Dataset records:
====
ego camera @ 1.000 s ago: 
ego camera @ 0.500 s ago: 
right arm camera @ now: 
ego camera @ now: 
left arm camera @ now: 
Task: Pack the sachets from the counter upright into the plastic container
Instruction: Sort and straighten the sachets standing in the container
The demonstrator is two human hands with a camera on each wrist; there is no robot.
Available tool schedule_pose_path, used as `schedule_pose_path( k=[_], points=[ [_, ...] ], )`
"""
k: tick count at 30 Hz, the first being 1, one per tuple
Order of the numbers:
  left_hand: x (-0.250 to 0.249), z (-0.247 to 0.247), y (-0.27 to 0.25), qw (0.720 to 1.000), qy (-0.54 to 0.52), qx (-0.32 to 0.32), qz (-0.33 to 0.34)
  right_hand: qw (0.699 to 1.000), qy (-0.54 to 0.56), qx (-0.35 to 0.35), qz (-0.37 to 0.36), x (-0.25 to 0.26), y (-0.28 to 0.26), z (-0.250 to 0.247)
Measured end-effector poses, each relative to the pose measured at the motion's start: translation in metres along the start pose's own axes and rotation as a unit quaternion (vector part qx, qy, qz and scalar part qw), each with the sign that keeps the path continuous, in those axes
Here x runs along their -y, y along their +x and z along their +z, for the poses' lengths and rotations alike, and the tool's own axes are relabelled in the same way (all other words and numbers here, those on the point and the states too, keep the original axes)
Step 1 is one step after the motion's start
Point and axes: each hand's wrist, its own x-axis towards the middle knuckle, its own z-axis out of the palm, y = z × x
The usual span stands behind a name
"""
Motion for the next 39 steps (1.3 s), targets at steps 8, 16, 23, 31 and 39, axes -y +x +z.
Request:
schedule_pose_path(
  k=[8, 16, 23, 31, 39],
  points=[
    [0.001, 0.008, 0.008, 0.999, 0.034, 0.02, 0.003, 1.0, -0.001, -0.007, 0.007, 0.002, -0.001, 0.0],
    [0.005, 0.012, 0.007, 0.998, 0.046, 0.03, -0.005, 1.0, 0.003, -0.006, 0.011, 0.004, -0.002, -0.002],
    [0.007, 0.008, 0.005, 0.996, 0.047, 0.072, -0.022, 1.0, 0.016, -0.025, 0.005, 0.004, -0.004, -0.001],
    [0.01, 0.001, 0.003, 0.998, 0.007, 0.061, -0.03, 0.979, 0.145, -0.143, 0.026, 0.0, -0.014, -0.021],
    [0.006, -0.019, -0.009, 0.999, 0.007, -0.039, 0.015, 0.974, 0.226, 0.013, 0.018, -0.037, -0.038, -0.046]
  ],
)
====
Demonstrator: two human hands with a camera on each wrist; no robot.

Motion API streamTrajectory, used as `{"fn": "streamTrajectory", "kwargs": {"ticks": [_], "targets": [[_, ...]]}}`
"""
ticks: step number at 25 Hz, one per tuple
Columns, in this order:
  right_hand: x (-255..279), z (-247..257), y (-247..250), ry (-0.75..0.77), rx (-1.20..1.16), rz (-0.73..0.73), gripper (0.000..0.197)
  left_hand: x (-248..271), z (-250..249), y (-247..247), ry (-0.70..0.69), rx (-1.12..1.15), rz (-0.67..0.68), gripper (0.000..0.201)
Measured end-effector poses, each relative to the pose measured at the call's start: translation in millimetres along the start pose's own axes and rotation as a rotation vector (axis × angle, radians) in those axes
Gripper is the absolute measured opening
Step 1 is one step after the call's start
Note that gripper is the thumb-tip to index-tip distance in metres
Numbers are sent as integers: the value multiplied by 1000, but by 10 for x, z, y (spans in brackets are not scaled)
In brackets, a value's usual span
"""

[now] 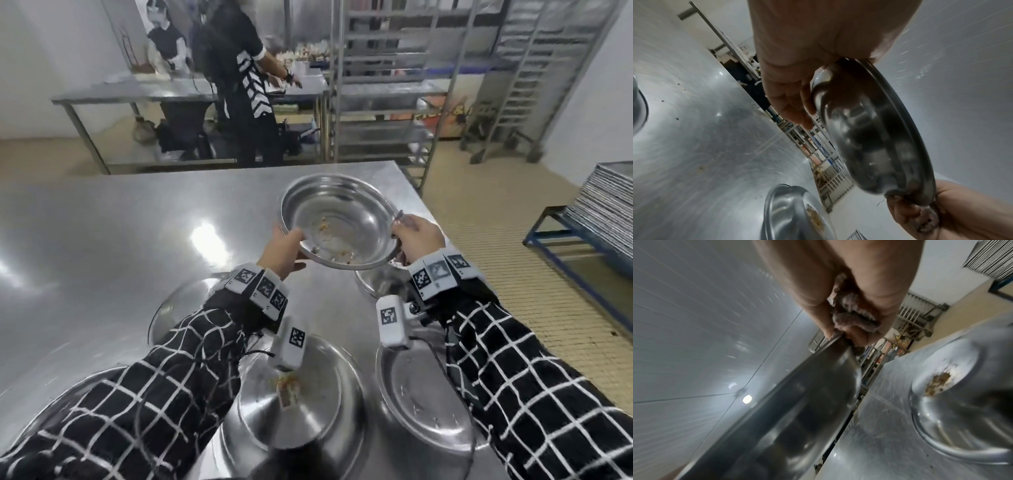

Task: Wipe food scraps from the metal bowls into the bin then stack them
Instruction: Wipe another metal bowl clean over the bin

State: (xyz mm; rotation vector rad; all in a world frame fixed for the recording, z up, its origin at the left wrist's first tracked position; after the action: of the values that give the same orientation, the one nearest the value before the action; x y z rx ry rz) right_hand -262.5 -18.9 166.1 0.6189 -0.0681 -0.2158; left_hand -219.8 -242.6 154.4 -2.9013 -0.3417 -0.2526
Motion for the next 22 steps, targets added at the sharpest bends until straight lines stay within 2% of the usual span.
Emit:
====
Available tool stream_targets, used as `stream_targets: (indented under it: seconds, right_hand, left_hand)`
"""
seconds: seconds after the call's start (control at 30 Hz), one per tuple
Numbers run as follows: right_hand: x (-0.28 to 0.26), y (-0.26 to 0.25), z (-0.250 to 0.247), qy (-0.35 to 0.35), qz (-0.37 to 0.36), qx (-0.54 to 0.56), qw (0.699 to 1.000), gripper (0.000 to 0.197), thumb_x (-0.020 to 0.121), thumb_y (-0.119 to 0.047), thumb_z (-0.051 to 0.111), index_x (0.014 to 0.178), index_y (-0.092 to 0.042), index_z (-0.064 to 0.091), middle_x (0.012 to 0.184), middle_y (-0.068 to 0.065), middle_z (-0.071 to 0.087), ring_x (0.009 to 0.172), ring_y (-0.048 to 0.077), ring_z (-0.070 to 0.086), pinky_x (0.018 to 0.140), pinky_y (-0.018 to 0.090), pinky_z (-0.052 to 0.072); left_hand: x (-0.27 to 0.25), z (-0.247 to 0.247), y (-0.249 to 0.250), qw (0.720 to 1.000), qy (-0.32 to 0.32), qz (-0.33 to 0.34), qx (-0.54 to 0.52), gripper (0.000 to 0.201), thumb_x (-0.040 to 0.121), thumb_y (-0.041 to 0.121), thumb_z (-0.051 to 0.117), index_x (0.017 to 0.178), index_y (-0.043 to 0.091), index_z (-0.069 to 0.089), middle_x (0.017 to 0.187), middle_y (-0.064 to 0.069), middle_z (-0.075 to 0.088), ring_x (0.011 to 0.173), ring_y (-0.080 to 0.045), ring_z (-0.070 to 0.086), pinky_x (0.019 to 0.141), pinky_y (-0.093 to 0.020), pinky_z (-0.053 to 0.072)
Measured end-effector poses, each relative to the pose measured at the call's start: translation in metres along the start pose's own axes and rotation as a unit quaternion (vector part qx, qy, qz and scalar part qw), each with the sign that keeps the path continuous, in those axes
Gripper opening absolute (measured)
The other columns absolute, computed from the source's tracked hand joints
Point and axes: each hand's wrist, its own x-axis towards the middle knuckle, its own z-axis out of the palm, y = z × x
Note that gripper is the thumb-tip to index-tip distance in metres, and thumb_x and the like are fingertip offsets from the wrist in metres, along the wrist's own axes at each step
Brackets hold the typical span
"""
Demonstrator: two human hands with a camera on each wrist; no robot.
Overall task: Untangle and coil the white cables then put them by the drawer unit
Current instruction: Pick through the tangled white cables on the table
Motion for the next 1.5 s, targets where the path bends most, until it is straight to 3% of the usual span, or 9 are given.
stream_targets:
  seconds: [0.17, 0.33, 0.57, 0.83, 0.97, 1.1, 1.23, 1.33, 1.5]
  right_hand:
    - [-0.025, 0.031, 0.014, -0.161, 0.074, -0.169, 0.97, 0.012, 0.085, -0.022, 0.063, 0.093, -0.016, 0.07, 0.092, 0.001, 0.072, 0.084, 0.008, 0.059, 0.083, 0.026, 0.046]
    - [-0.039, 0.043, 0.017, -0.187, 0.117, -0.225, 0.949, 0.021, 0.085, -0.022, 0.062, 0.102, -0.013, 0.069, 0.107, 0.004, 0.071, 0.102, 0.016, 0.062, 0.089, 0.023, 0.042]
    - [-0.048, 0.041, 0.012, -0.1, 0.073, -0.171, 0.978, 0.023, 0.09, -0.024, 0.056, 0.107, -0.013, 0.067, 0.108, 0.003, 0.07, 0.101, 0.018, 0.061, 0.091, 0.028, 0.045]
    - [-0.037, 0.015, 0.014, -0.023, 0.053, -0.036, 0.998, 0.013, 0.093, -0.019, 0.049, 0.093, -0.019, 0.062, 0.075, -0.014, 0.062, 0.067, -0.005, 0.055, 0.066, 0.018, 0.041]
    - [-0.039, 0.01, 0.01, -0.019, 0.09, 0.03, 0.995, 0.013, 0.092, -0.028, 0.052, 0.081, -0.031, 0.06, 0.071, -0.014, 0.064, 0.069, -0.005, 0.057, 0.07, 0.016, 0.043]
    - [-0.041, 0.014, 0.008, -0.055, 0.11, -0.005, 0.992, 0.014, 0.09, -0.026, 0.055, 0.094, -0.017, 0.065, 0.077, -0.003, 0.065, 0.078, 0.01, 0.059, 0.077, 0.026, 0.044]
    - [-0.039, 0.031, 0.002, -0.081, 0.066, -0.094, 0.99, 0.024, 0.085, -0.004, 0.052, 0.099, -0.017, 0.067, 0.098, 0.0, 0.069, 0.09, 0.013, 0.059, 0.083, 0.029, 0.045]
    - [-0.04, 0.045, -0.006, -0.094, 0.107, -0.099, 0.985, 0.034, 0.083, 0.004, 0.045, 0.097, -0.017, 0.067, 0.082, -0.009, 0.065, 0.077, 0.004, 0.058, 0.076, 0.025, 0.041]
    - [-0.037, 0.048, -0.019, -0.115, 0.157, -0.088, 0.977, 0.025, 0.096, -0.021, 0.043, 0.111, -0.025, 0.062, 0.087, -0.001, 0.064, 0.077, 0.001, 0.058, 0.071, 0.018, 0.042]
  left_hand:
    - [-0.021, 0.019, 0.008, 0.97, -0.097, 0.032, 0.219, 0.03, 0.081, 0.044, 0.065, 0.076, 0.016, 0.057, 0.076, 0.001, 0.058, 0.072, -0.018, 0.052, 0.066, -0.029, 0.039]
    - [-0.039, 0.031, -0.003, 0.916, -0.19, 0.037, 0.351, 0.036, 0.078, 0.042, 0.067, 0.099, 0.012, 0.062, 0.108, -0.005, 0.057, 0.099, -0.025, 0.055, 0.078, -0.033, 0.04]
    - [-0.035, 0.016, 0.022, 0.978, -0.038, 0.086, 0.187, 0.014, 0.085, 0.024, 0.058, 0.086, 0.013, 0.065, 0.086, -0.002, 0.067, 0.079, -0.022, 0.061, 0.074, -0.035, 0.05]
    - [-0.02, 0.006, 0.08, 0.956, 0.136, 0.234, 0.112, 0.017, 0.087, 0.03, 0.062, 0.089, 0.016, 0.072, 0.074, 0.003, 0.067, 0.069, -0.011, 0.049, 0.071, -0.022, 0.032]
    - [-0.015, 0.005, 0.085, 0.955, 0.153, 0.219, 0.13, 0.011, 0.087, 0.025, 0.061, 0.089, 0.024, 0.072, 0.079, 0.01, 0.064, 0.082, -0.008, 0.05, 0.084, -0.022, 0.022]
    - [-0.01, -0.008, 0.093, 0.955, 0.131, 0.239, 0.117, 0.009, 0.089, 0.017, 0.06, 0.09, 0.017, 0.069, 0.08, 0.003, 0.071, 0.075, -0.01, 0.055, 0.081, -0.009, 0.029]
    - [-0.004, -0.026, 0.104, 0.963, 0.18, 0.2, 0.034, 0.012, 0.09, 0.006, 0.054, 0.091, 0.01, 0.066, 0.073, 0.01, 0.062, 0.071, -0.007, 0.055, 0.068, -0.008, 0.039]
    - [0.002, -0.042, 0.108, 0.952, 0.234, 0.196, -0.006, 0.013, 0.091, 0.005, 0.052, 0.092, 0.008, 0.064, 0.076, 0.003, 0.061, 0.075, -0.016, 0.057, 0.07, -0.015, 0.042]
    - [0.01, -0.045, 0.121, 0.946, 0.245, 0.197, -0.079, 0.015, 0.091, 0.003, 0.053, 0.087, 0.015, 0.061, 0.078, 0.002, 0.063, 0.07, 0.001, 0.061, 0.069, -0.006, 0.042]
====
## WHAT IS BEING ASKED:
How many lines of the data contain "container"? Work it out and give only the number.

## SOLUTION FOR THIS EXERCISE:
2